** DATA FOR ANALYSIS follows **
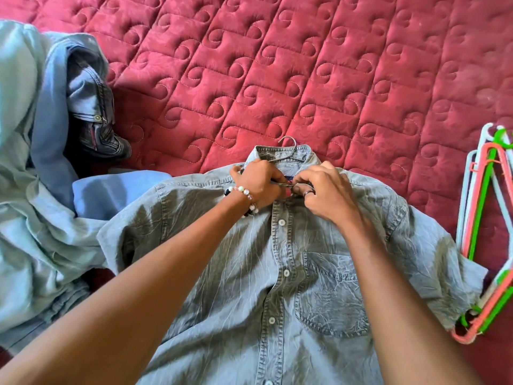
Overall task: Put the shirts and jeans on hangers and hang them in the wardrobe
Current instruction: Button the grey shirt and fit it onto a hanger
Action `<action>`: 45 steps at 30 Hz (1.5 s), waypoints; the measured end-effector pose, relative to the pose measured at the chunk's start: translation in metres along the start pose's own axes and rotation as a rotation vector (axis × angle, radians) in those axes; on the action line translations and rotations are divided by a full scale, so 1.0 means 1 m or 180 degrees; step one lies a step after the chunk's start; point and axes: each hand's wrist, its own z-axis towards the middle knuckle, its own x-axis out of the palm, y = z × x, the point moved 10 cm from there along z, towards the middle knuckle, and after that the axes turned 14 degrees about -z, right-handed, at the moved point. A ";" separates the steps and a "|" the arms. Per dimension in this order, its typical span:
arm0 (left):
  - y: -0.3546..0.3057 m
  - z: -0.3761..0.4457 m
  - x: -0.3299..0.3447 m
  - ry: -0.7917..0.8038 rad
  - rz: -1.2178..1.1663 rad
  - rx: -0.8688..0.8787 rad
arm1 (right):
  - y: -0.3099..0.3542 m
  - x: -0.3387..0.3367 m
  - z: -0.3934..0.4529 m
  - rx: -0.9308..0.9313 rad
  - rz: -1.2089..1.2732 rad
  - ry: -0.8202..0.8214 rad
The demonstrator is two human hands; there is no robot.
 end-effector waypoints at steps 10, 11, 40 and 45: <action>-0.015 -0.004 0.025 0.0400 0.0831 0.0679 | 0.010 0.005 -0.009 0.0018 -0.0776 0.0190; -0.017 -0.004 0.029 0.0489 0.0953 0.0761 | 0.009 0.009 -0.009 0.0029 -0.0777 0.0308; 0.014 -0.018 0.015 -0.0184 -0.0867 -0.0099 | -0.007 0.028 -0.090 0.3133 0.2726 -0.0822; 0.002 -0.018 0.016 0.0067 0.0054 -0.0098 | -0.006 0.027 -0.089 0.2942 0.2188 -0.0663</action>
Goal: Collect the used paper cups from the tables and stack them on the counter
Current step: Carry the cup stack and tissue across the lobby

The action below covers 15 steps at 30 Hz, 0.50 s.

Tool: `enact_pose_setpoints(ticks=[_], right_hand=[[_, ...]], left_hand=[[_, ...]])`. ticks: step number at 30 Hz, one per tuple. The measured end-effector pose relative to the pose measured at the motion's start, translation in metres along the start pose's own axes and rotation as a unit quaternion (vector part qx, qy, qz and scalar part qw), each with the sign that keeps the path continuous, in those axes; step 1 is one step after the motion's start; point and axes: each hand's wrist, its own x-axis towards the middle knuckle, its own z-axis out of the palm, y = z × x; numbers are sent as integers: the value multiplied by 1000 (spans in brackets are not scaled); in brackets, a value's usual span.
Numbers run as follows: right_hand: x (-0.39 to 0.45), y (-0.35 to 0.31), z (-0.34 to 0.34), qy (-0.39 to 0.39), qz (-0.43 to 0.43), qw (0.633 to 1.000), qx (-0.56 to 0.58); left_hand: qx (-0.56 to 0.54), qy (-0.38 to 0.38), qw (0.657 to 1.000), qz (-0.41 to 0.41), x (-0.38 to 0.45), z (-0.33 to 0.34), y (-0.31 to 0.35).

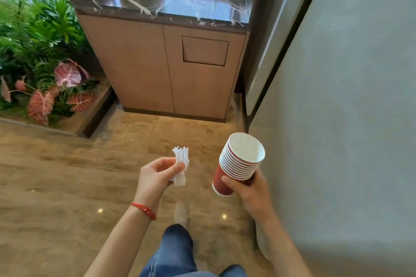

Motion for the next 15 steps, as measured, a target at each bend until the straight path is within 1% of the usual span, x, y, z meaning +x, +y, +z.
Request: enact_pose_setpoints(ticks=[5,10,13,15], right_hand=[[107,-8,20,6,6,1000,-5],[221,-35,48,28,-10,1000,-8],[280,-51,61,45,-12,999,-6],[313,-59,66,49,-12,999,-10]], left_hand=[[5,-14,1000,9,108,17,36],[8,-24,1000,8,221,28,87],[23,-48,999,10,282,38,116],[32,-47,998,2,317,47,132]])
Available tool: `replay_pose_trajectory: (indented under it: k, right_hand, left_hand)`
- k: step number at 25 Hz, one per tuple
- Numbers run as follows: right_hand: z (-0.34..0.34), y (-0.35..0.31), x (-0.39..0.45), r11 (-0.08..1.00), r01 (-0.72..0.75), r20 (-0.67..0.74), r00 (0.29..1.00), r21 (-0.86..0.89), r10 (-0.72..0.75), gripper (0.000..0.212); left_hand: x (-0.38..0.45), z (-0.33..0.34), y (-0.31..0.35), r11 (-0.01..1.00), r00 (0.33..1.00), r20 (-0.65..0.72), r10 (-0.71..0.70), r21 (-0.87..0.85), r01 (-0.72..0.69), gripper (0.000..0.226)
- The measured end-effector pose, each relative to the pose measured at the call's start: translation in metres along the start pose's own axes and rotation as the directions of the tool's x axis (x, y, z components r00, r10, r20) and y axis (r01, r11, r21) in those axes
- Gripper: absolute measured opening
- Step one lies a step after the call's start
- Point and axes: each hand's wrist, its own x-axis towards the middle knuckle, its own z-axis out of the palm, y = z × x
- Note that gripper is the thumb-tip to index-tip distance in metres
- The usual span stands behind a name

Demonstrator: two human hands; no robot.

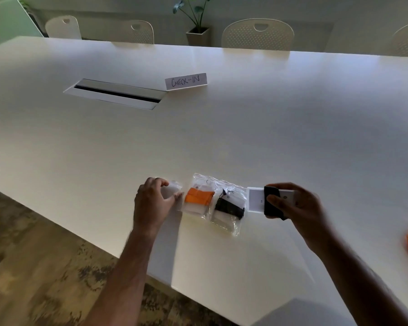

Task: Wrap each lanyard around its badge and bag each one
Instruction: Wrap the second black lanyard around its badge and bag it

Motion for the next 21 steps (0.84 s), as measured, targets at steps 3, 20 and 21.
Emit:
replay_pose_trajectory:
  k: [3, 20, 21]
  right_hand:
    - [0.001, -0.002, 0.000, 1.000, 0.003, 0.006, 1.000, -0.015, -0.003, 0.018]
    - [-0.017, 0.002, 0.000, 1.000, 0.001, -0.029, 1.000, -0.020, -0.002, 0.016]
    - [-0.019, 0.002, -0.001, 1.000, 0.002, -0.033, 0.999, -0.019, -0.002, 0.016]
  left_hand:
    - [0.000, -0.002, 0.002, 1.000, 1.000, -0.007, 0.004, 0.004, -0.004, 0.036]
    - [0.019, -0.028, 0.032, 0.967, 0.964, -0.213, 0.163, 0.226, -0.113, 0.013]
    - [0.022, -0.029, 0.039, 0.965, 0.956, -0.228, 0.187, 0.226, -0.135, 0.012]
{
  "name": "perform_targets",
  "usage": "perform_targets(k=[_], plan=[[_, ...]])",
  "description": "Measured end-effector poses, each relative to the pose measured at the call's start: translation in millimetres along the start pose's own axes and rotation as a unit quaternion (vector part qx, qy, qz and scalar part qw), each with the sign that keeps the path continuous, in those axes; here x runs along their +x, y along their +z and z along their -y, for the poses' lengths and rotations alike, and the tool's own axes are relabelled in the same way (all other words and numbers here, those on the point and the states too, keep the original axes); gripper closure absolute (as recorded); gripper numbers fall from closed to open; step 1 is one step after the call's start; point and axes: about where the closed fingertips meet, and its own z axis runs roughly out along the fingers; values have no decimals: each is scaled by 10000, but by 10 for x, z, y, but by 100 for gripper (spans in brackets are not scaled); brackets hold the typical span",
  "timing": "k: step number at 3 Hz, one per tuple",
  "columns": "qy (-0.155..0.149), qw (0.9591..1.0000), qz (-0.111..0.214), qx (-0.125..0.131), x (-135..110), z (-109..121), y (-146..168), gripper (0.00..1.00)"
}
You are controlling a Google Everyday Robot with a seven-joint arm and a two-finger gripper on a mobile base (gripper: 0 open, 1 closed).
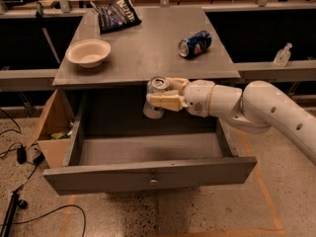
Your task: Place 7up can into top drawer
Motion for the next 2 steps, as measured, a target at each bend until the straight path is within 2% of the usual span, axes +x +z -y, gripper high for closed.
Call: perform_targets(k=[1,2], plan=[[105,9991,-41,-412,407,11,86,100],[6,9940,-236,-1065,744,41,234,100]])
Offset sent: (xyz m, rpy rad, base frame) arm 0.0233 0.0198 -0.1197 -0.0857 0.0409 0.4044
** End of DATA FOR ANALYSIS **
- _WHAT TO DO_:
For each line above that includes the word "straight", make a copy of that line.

- _REPLY_:
Motion for the next 15 steps, as measured, a target at each bend until the straight path is within 1% of the usual span, x, y, z meaning +x, +y, +z.
Motion for the next 2 steps, as measured, a target at each bend until the straight path is within 2% of the usual span, axes +x +z -y, gripper high for closed.

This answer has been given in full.